- Description of the task -
Find how many lines below mention "robot". Nothing but the number is needed.

- Provided entries -
■ ■ ■ ■ ■

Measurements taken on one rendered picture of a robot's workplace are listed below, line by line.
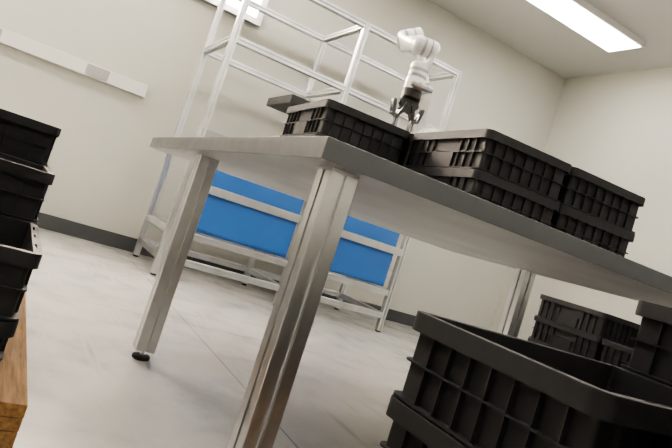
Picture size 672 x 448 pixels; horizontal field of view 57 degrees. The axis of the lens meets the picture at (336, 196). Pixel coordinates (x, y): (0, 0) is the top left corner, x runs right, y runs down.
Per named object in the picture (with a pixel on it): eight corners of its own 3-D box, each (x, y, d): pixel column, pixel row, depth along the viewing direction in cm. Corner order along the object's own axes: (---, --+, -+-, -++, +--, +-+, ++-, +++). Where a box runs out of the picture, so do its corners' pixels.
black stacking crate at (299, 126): (276, 139, 221) (286, 109, 221) (348, 166, 232) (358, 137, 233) (317, 136, 184) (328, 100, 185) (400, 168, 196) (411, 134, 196)
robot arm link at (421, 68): (426, 84, 235) (405, 76, 234) (438, 46, 236) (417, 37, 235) (432, 80, 228) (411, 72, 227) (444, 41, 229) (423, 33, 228)
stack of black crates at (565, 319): (513, 381, 305) (539, 293, 308) (555, 391, 319) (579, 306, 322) (578, 413, 270) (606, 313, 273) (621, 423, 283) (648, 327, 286)
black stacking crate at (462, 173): (390, 202, 195) (402, 166, 196) (466, 229, 206) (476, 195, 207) (464, 213, 158) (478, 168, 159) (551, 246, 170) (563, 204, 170)
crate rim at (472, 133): (410, 140, 196) (412, 133, 196) (484, 170, 208) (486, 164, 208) (487, 136, 159) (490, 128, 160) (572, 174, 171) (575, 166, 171)
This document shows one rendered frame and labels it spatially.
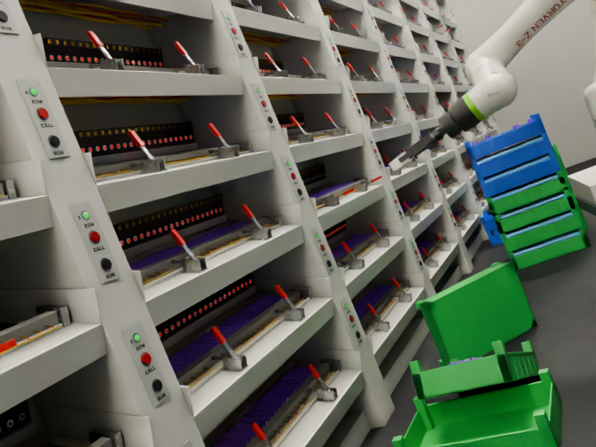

■ ■ ■ ■ ■

- Output below -
2